"It was really about the best night of my life," Tim Kaine said of Election Night, which not only saw his long-time friend Mark Warner capture a landslide of landslides win over Jim Gilmore in their U.S. Senate race but also saw another friend, Barack Obama, win Virginia on his way to a historic triumph in the contest for the White House. Kaine then had to add a caveat. "Next to wedding day and the births of my kids. My wife and I agreed. It doesn't get any better than this," the governor said.
Kaine was an Obama guy before being an Obama guy was cool, endorsing the soon-to-be former Illinois senator in 2007 when it appeared that New York Sen. Hillary Clinton was the clear frontrunner at the head of the pack of a crowded Democratic Party presidential-nomination field. He jumped on board the then-roomy Obama bandwagon, he said, because "I thought he was the most likely Democrat to win Virginia."
"The reason I thought that was he's a person of strong views, but he doesn't demonize the opposition, and he always looks to try to find the common ground to solve problems. That's what Virginians like. They don't like the hard partisans, and they don't like the dividers. They like problem-solvers and unifiers. And that's the kind of public servant that Barack has been. My sense in 2007 when I endorsed him was that what not just Virginia, but what America, wanted in 2008 was that kind of leadership," said Kaine, who served as a national co-chair of the Obama campaign and was a finalist in the Obama team's vice-presidential nominee search in August.
As the unofficial head of the Democratic Party of Virginia as the state's top elected Democratic official, Kaine is still cautious about joining in the giddy talk of Virginia Dems about the Old Dominion turning blue.
"I think Virginia is still independent-minded," Kaine said. "The fact that we don't register by party - even folks who call themselves Dems have usually voted for an R, and vice versa, and then the biggest group is folks who call themselves independents. So you have to be able to win independents to win statewide, and independents, they want to see problem-solvers, they want to see unifiers. They don't want the wedge issues and the division, and they don't want to see a lot of rhetoric and partisan deadlock. They want to see results," Kaine said.
"Democrats, we've been that party. Now, any Republican can wake up tomorrow and say, I want to be that person. So it's not really a partisan message, it's just the one that we Democrats have really been able to use as our governing philosophy, and Virginians have responded," Kaine said.
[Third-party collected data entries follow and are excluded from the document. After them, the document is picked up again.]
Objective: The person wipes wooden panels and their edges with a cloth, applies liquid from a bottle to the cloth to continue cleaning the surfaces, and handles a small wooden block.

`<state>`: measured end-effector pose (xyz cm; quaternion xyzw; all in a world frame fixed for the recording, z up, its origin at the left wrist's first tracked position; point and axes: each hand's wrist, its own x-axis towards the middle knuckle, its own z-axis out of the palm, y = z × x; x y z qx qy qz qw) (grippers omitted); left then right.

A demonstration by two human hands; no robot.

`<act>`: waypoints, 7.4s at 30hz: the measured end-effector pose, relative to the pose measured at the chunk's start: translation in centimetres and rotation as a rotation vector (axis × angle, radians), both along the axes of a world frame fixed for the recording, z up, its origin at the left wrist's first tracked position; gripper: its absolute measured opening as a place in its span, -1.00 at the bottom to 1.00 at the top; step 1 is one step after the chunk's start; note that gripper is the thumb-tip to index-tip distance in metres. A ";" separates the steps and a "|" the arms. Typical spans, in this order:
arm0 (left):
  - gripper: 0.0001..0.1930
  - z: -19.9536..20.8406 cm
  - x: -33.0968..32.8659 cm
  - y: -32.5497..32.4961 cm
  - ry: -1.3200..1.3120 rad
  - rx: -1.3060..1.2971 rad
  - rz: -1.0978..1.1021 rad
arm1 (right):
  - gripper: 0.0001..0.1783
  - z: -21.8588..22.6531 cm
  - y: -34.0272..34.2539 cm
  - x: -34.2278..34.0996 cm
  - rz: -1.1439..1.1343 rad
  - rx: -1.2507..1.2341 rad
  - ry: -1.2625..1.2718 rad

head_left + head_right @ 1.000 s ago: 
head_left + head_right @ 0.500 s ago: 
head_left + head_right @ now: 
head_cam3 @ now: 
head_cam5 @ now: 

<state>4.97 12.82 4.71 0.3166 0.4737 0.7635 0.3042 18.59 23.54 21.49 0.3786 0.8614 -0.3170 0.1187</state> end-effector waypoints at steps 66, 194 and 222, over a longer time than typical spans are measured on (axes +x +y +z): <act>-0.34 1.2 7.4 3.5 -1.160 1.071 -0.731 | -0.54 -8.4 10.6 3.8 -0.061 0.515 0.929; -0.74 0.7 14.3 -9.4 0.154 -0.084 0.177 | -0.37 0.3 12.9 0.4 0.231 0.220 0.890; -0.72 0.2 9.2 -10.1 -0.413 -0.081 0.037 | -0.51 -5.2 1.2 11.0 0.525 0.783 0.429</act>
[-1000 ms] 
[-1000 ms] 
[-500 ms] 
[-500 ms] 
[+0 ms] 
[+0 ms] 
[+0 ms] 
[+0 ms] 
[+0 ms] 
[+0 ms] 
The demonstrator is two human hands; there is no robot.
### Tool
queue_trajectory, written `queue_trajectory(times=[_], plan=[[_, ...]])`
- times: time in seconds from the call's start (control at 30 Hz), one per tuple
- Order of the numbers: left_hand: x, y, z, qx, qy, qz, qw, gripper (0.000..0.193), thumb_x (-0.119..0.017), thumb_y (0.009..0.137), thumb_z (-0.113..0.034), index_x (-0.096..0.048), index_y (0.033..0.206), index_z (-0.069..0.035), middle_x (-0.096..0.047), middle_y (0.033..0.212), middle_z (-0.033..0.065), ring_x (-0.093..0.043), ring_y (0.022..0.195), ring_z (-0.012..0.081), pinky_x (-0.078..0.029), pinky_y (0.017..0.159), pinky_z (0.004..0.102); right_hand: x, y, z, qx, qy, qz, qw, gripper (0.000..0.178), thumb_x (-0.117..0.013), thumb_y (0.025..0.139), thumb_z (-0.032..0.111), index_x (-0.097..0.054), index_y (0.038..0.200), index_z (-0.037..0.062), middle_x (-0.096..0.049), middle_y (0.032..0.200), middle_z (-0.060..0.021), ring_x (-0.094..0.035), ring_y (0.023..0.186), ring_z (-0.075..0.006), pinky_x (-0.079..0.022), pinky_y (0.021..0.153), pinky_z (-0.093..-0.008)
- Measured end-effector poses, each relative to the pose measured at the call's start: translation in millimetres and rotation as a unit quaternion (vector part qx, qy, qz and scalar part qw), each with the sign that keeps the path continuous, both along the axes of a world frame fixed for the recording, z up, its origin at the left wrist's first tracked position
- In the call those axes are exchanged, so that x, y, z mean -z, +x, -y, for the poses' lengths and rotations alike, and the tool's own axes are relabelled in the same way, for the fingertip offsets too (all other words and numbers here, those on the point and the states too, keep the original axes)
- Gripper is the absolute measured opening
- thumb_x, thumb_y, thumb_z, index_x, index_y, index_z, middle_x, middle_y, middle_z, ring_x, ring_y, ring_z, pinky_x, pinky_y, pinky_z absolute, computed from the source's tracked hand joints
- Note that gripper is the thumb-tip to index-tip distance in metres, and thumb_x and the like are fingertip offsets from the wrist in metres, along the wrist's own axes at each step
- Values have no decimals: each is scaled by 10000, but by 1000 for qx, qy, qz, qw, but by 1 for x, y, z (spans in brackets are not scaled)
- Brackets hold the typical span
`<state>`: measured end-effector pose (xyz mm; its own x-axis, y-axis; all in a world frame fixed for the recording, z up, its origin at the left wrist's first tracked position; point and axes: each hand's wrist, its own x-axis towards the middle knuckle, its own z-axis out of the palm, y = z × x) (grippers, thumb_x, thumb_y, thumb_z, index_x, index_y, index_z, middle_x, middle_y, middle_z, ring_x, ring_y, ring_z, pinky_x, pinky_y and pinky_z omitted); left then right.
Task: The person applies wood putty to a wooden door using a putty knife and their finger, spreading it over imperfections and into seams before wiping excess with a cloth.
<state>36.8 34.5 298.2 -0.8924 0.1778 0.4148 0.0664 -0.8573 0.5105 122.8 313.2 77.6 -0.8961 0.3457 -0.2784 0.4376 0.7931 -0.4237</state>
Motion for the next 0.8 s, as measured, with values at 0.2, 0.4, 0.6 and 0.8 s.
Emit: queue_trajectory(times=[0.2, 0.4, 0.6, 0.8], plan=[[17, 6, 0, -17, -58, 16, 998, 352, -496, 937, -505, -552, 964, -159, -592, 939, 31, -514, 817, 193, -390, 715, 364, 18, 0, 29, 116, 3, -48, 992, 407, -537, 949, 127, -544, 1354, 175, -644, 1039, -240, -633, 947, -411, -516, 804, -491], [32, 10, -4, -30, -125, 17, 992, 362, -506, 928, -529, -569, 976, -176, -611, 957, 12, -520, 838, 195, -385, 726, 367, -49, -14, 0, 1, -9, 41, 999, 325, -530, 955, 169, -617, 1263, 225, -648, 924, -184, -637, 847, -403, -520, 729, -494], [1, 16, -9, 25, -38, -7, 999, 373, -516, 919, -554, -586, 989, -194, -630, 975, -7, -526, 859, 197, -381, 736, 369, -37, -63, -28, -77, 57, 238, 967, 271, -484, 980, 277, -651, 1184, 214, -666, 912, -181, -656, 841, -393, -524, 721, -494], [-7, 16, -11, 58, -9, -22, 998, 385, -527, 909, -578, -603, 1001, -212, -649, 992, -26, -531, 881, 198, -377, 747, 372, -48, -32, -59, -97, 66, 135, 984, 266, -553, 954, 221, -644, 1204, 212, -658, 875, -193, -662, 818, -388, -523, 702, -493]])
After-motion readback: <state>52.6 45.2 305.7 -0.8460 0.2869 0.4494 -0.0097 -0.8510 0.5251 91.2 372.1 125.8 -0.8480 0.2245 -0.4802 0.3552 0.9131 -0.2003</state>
That said, "Momentum does build momentum," Kaine acknowledged, "so Mark won in '01, that made it easier for me to win in '05, I kept a lot of my team in place in '05 who then worked on the Webb race the very next year, and we kept a lot of our talent in the state," Kaine said. "There was a while where we didn't have a lot of great Virginia campaign managers, fundraisers, field organizers. We do now have a great cadre of super campaign professionals plus a database of volunteers. So every year you have success, it gets a little bit easier the next year. But we just have to keep focusing on that base - solve problems, unify people. If we stick with those messages, I think we're going to do pretty well," Kaine said.